Unnamed: 0,0,1,2,3,4,5,6,7,8,9
0,T,C,A,G,T,C,T,T,C,A
1,T,A,A,G,T,C,T,T,C,A
2,T,A,.,G,G,C,T,T,C,A
3,T,A,A,G,T,A,T,T,G,A
4,T,A,A,G,T,C,C,T,C,A


At this point we now have 6 loci with multiple alleles *S=6*.  We can now calculate the allele frequency at each loci.  The allele frequency is the relative frequency of an allele (variant of a gene) at a particular locus in a population, expressed as a fraction or percentage.
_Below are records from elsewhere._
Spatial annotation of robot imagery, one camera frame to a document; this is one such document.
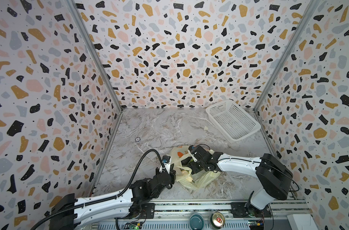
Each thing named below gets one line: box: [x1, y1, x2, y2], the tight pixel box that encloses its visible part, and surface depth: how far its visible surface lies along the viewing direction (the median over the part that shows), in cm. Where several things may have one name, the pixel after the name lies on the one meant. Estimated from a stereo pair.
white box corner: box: [286, 213, 319, 230], surface depth 69 cm
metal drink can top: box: [209, 211, 226, 230], surface depth 64 cm
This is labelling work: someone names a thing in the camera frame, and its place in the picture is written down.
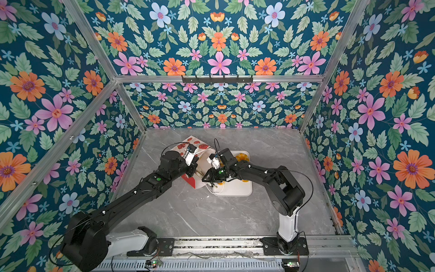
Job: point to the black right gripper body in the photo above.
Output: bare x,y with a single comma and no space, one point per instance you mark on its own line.
220,174

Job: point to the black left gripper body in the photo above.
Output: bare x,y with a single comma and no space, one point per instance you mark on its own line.
183,168

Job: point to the round fluted fake bread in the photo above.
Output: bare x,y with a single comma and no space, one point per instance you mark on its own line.
242,157

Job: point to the red white paper bag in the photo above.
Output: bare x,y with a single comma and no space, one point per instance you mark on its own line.
203,153

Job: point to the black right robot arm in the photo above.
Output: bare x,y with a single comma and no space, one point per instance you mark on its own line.
283,190

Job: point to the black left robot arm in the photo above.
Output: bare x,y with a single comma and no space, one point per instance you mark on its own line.
90,239

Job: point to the white rectangular tray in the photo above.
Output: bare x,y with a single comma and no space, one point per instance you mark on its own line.
235,188

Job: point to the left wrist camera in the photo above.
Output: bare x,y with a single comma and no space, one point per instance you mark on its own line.
190,154

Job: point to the aluminium front rail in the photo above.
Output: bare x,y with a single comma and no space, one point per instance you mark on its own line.
255,247

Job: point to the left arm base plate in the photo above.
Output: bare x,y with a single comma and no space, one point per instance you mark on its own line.
162,247

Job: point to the black hook rail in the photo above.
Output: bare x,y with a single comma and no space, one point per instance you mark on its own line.
229,79

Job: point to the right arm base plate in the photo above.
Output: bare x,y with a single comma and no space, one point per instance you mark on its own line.
278,247

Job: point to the white slotted cable duct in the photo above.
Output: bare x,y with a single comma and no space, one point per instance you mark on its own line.
232,265

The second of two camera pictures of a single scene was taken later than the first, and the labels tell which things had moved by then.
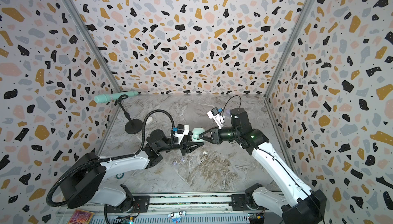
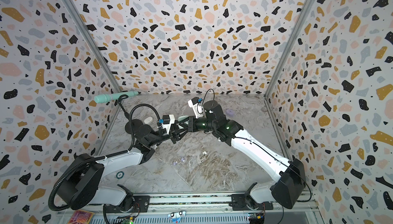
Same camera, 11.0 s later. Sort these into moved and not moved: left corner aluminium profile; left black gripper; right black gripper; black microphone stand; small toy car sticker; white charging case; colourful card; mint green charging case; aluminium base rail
Moved: mint green charging case; left black gripper; right black gripper
Not moved: colourful card; black microphone stand; small toy car sticker; aluminium base rail; left corner aluminium profile; white charging case
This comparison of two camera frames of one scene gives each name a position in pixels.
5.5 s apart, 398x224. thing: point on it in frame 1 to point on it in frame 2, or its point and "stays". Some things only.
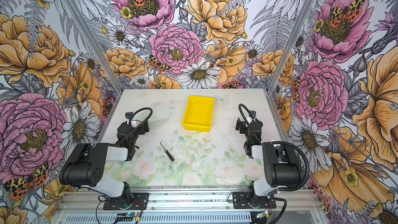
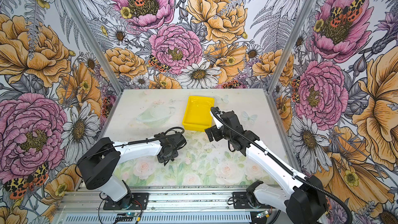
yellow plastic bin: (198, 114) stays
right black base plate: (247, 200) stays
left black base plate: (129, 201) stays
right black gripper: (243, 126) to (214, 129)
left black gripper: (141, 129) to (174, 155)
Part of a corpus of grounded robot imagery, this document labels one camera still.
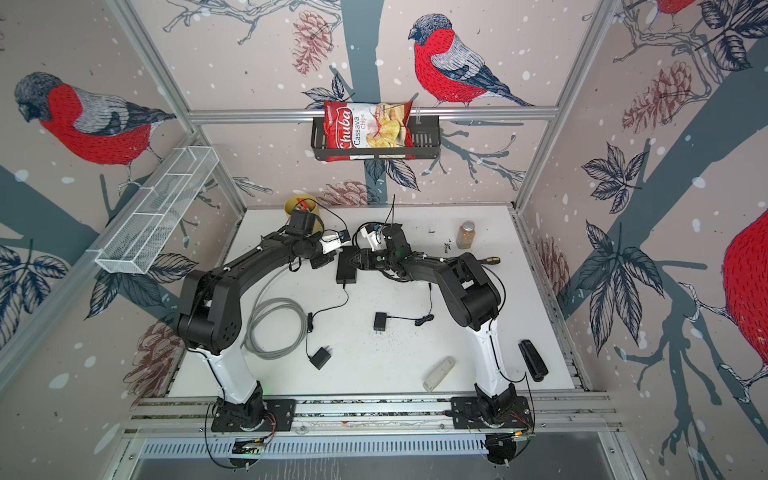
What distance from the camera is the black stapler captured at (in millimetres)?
795

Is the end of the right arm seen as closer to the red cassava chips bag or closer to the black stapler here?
the red cassava chips bag

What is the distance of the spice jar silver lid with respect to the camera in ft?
3.37

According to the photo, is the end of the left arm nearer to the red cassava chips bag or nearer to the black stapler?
the red cassava chips bag

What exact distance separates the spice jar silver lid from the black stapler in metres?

The frequency ($p$) of an allele *A* is the fraction of the number of copies ($n_A$) of the A allele and the population or sample size ($N$), so
$$
p = \frac{n_A}{N}
$$



In [6]:
for i in range(10):
    #get values as dictionary
    vals = mut_df[i].value_counts().to_dict()
    
    # get N
    total_ct = sum(vals.values()) 
    
    #iterate through each value and create a frequency dictionary
    freq_dict = {j:vals[j]/total_ct for j in vals}
    mut_df.loc['allele_freq',i] = str(freq_dict)
mut_df

Unnamed: 0,0,1,2,3,4,5,6,7,8,9
0,T,C,A,G,T,C,T,T,C,A
1,T,A,A,G,T,C,T,T,C,A
2,T,A,.,G,G,C,T,T,C,A
3,T,A,A,G,T,A,T,T,G,A
4,T,A,A,G,T,C,C,T,C,A
allele_freq,{'T': 1.0},"{'A': 0.8, 'C': 0.2}","{'A': 0.8, '.': 0.2}",{'G': 1.0},"{'T': 0.8, 'G': 0.2}","{'C': 0.8, 'A': 0.2}","{'T': 0.8, 'C': 0.2}",{'T': 1.0},"{'C': 0.8, 'G': 0.2}",{'A': 1.0}


In the new row we can now clearly see the frequencies of each allele and the frequency of the missingness.  As we can see, even when there are multiple alleles, one tends to dominate within a popluation.  This is most common as allele variations, or mutations, are rarely advantageous and so they tend to stay in low frequencies.  We'll explore next some models of mutation to better understand why these alleles persist, even in low frequencies, and how they are introduced and spread.